副業の確定申告 完全ガイド
副業の所得が年20万円を超えたら確定申告が必要。本記事では、雑所得 vs 事業所得の選び方、経費の認定範囲、住民税の普通徴収で会社にバレない方法、青色申告化のタイミングまで実践レベルで解説します。
最終更新 2026-04-29解説記事 / 副業約7分で読めます
確定申告が必要な人
以下のいずれかに該当する会社員は確定申告が必要:
- 副業の所得(収入−経費)が年20万円超
- 2社以上から給与をもらっていて、サブの給与+副業所得が年20万円超
- 本業の給与年収が2,000万円超(副業ゼロでも要申告)
- 不動産・株式・仮想通貨の譲渡益あり
逆に所得が20万円以下なら所得税の申告は不要(住民税は別途申告)。経費を計上して所得を20万円以下に抑えれば、所得税だけは省略可能です。
雑所得と事業所得の選び方
副業の所得は雑所得か事業所得のどちらか。これで税負担が大きく変わります。
| 項目 | 雑所得 | 事業所得 |
|---|---|---|
| 継続性 | 単発・偶発 | 継続・反復 |
| 開業届 | 不要 | 提出 |
| 青色申告 | 不可 | 最大65万円控除 |
| 損益通算 | 不可 | 給与と通算可 |
| 20万円特例 | 適用 | 適用なし |
| 必要書類 | 簡易 | 帳簿・決算書 |
目安: 副業収入が年300万円超 + 反復継続性あり + 開業届を出している場合は事業所得として認定されやすい。それ以下は雑所得が無難。

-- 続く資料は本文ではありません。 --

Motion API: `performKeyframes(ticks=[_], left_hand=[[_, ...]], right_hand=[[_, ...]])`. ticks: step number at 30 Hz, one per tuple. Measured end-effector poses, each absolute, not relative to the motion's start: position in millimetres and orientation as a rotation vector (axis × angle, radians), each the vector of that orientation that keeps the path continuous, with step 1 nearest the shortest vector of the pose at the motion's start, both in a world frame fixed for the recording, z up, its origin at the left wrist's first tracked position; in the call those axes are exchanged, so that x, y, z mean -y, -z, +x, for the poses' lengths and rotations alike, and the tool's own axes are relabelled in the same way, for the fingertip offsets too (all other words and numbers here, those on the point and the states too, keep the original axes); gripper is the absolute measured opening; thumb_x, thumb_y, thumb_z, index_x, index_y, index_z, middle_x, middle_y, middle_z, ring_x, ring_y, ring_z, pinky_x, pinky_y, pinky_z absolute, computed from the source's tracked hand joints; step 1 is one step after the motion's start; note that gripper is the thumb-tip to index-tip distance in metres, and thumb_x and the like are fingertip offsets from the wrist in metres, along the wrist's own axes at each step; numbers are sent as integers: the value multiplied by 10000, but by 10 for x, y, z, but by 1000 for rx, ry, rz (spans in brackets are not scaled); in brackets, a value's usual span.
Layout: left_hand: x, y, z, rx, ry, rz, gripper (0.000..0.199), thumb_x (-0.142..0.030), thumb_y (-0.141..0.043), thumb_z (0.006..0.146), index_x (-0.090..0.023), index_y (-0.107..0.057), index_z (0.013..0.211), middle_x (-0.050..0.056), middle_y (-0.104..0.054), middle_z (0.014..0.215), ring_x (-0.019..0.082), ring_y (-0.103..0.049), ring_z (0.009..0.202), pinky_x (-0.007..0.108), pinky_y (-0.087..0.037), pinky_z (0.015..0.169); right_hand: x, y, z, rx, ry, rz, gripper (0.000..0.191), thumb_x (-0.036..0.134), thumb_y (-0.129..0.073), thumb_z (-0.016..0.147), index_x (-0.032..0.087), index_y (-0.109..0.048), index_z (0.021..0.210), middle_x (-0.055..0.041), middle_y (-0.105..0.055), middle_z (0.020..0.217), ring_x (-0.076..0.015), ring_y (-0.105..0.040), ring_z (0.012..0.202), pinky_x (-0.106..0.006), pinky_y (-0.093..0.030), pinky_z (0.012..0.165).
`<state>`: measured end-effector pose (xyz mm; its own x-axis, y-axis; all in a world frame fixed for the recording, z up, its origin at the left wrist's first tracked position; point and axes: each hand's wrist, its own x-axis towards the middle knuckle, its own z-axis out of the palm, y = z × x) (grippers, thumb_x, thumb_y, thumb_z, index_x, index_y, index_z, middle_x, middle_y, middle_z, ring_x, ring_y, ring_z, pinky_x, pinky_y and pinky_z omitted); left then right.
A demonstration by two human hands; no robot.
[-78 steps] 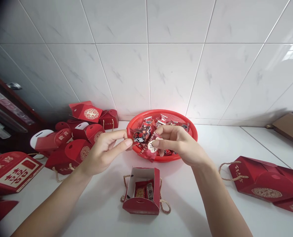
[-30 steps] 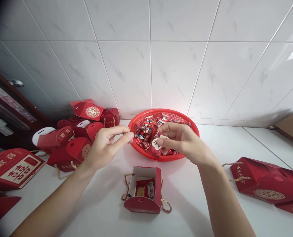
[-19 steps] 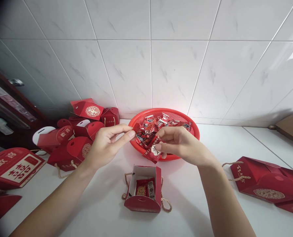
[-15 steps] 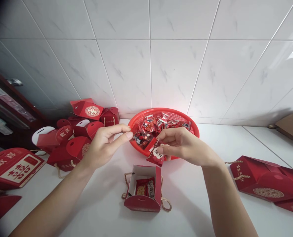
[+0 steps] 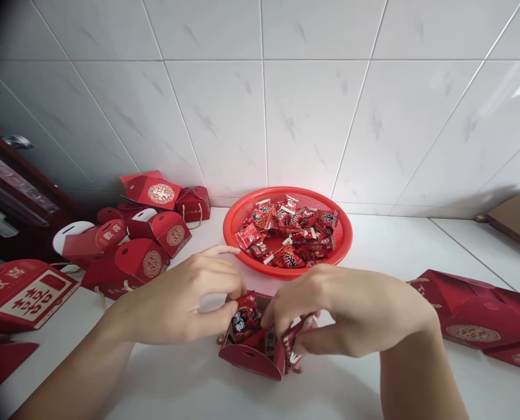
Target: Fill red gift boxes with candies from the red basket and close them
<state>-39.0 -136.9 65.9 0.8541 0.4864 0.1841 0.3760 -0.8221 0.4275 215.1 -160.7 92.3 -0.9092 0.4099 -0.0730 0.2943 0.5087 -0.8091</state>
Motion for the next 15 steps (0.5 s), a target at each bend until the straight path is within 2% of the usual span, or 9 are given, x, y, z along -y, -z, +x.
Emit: performKeyframes(ticks=[2,4,6,8,12,15], left_hand=[[1372,-674,-399,-598,-339,2673,297,-113,-523,829,-202,-382,582,-64,-473,544,115,-375,557,339,-420,927],[1380,-675,-410,-625,-258,2699,298,-103,-543,807,-198,-389,570,-57,-484,540,124,-420,578,309,-425,830],[1400,-659,-428,-710,-163,2740,300,-88,-558,810,-197,-428,562,-39,-512,548,140,-465,591,300,-402,704],[1437,-632,-454,-774,-86,2799,308,-75,-558,846,-195,-486,572,-16,-554,575,156,-504,593,310,-373,647],[1542,-570,-486,-773,23,2869,328,-49,-563,881,-191,-559,585,13,-598,586,170,-546,586,328,-366,665],[1603,-534,-460,-720,70,2865,330,-41,-565,883,-193,-586,591,13,-608,575,161,-524,543,339,-366,674]], right_hand=[[1633,-893,2091,2673,-1371,-569,293,11,-573,897,156,-767,1061,-104,-786,989,-189,-741,867,-265,-557,758],[1682,-860,2058,2744,-1298,-598,267,10,-610,852,147,-763,1023,-88,-789,944,-187,-735,831,-254,-540,725],[1763,-842,2040,2824,-1167,-708,242,17,-631,832,174,-759,965,-53,-793,917,-187,-726,826,-256,-519,726],[1863,-839,2024,2871,-1036,-817,239,12,-644,818,209,-746,906,-12,-793,896,-181,-717,824,-260,-496,726],[2032,-831,1974,2901,-836,-927,193,63,-664,847,246,-727,846,-8,-768,810,-192,-711,795,-265,-454,652],[2092,-799,1955,2913,-749,-945,173,130,-641,906,246,-708,796,-22,-726,719,-184,-671,663,-268,-422,581]])
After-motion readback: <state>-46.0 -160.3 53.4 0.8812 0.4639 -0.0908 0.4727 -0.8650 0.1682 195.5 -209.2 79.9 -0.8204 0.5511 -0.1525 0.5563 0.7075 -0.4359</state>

2022年の通達で雑所得の認定が厳しくなったので、不明点は税務署に相談を。
経費にできるもの
副業に直接関係する支出を経費として計上できます:
- 通信費: スマホ・インターネット代の事業利用比(家事按分)
- 家賃・光熱費: 自宅で副業する場合の按分(部屋面積比 or 時間比)
- 備品: PC・ディスプレイ・椅子・デスク(10万円未満で全額、超えると減価償却)
- 書籍・セミナー: 業務関連の自己研鑽費
- 取材交通費: ライター業務の取材移動等
- サブスクリプション: Adobe・GitHub・Notion 等の業務利用ツール
- 消耗品: プリンタインク・コピー用紙等
領収書・レシートは7年間保管が原則。電子データでクラウド保存(freee・マネーフォワード等)が便利です。
会社にバレない申告
副業バレの主な原因は住民税の天引き額。これを回避するのが「住民税の普通徴収」選択。
普通徴収の手順
- 確定申告書 第二表「住民税に関する事項」を見つける
- 「給与・公的年金等以外の所得に係る住民税の徴収方法」欄
- 「自分で納付(普通徴収)」にチェック
- これで副業分の住民税は給与天引きされず、自宅に納付書が届く
実際の申告手順
- 本業の源泉徴収票を準備(年明けに会社から発行)
- 副業の収支を集計: 請求書・領収書・銀行入出金から年間合計
- e-Tax(確定申告書等作成コーナー)にアクセス
- 給与所得欄に源泉徴収票の数字を入力
- 雑所得(または事業所得)欄に副業所得を入力
- 各種控除(医療費・ふるさと納税・iDeCo等)を入力
- 住民税の普通徴収を選択
- マイナンバーカード署名で送信
- 還付ありなら2〜4週間で振込
青色申告を検討する目安
副業所得が年200万円超になってきたら青色申告を検討する価値あり:
- 65万円控除: 所得税・住民税で約13万円の節税効果
- 赤字3年繰越: 立ち上げ期の赤字を黒字と相殺可能
- 30万円未満の備品を一括経費: 通常は減価償却が必要
- 家族への給与: 配偶者が手伝うなら専従者給与で経費化
手続き: ①開業届(事業所得認定の前提)+ ②青色申告承認申請書 を、開業から2ヶ月以内に税務署へ。会計ソフト(freee・マネーフォワード・弥生)を使えば複式簿記も自動化できます。